Key words: accretion, accretion disks - stars: neutron - X-rays: binaries

1 Introduction

The transient X-ray binary pulsar A0535+26 was discovered by the Ariel V satellite during a giant outburst (Rosenberg et al. 1975; Coe et al. 1975). The neutron star (NS) rotates with a period $P\simeq 103$ s and is in an eccentric (e=0.47) orbit about a massive O9.7IIIe star with an orbital period of $P_{\rm orb}\sim 110$ d (Coe et al. 2006). The X-ray activity of this transient source is complicated: several giant outbursts were observed in 1975, 1980, 1983, 1989, 1994 and 2005, with weaker outbursts sometimes observed at successive periastron passages. This type of X-ray activity is common for Be/X-ray binary systems, which represent the largest subclass of massive X-ray binaries. The giant (type II, according to Stella et al. 1986) outbursts can take place at any orbital phase and most probably are triggered by the enhanced activity of the optical star (Coe et al. 2006). More regular, weaker type I outbursts are associated with enhanced interaction of the neutron star with a circumstellar disk surrounding the Be-companion (Okazaki & Negueruela 2001). A0535+26 did not show outbursting activity between 1994 and 2005. The last giant outburst of A0535+26 occurred after a prolonged quiescence period in May-June 2005 (Tueller et al. 2005). In September 2005, the subsequent normal type I outburst was extensively studied by RXTE and INTEGRAL (Caballero et al. 2007, 2008). These observations revealed somewhat unexpected features, which we summarize below.

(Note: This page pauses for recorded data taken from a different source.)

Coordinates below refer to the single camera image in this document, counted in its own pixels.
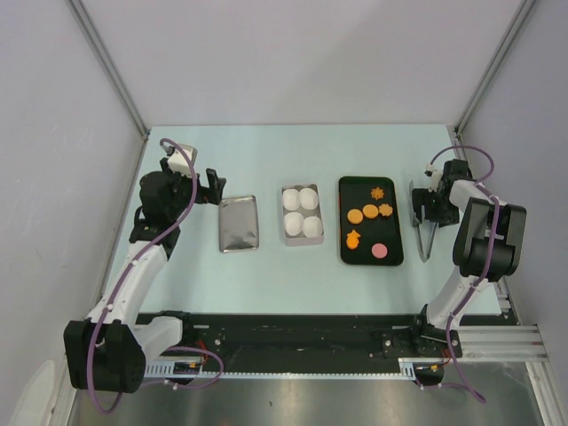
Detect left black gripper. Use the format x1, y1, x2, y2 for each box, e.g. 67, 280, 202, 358
160, 158, 225, 220

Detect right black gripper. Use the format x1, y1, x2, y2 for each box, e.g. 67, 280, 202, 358
412, 187, 459, 227

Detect metal tongs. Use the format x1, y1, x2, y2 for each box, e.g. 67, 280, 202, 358
409, 180, 438, 263

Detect brown flower cookie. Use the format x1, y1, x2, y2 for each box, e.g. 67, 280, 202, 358
378, 203, 394, 217

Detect round orange cookie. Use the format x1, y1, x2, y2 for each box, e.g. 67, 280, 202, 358
347, 209, 364, 225
362, 204, 379, 219

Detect orange pineapple cookie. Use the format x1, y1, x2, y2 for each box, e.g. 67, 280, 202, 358
345, 230, 361, 250

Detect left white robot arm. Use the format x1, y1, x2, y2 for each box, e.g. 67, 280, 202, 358
63, 166, 226, 393

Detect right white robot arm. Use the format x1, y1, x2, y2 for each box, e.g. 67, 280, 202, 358
409, 160, 527, 356

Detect silver tin lid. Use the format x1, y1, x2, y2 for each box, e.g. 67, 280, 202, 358
218, 195, 260, 253

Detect brown star cookie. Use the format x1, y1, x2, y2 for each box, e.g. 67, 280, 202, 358
371, 187, 385, 201

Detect black tray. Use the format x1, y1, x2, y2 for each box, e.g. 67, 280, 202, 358
338, 176, 404, 266

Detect pink round cookie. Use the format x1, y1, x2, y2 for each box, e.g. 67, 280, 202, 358
372, 243, 389, 259

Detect white paper cup back-left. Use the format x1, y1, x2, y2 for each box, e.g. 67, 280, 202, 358
282, 188, 301, 211

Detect white paper cup front-left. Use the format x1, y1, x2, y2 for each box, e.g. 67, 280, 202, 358
284, 211, 304, 237

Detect white paper cup back-right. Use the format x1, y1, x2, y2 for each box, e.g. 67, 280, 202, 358
299, 187, 320, 210

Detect lavender cookie tin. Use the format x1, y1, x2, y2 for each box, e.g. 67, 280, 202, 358
280, 184, 325, 247

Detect white paper cup front-right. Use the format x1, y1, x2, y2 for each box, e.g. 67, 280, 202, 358
303, 216, 323, 238

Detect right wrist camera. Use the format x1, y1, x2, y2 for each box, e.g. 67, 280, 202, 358
424, 163, 443, 193

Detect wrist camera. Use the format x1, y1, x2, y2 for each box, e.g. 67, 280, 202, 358
424, 163, 443, 193
167, 144, 197, 178

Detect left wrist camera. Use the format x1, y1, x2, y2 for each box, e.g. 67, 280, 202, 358
167, 144, 197, 178

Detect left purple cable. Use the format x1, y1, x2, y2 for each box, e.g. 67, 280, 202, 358
86, 138, 225, 414

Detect purple cable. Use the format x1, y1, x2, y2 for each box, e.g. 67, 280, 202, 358
86, 138, 225, 414
420, 144, 501, 405

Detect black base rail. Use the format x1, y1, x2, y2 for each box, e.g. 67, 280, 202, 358
132, 311, 462, 383

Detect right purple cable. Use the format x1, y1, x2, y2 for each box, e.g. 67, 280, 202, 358
420, 144, 501, 405

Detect white cable duct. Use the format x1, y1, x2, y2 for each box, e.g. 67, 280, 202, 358
144, 358, 445, 382

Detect left aluminium frame post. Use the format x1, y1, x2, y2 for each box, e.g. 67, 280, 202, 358
66, 0, 149, 140

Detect aluminium frame post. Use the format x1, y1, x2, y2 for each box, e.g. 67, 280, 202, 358
454, 0, 540, 138
66, 0, 149, 140

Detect right aluminium frame post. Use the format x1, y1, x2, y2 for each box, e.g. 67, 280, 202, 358
454, 0, 540, 138

Feature 1. A short (fraction of a day) pre-outburst X-ray spike, with a luminosity comparable to the outburst maximum, is observed during the rise of the outburst.

Feature 2. The NS pulse period at the onset of the outburst, remained constant within the margins of error, but rapidly decreased after the periastron passage.

Feature 3. RXTE data shows that the energy of the cyclotron resonance scattering feature (CRSF) during the spike at 90% confidence is 52.0+1.6-1.4 keV (Caballero et al. 2008), which is notably higher than the value $46.1\pm 0.5$ keV measured during the main outburst at the same level of X-ray luminosity. The latter value is consistent with INTEGRAL measurements (Caballero et al. 2007).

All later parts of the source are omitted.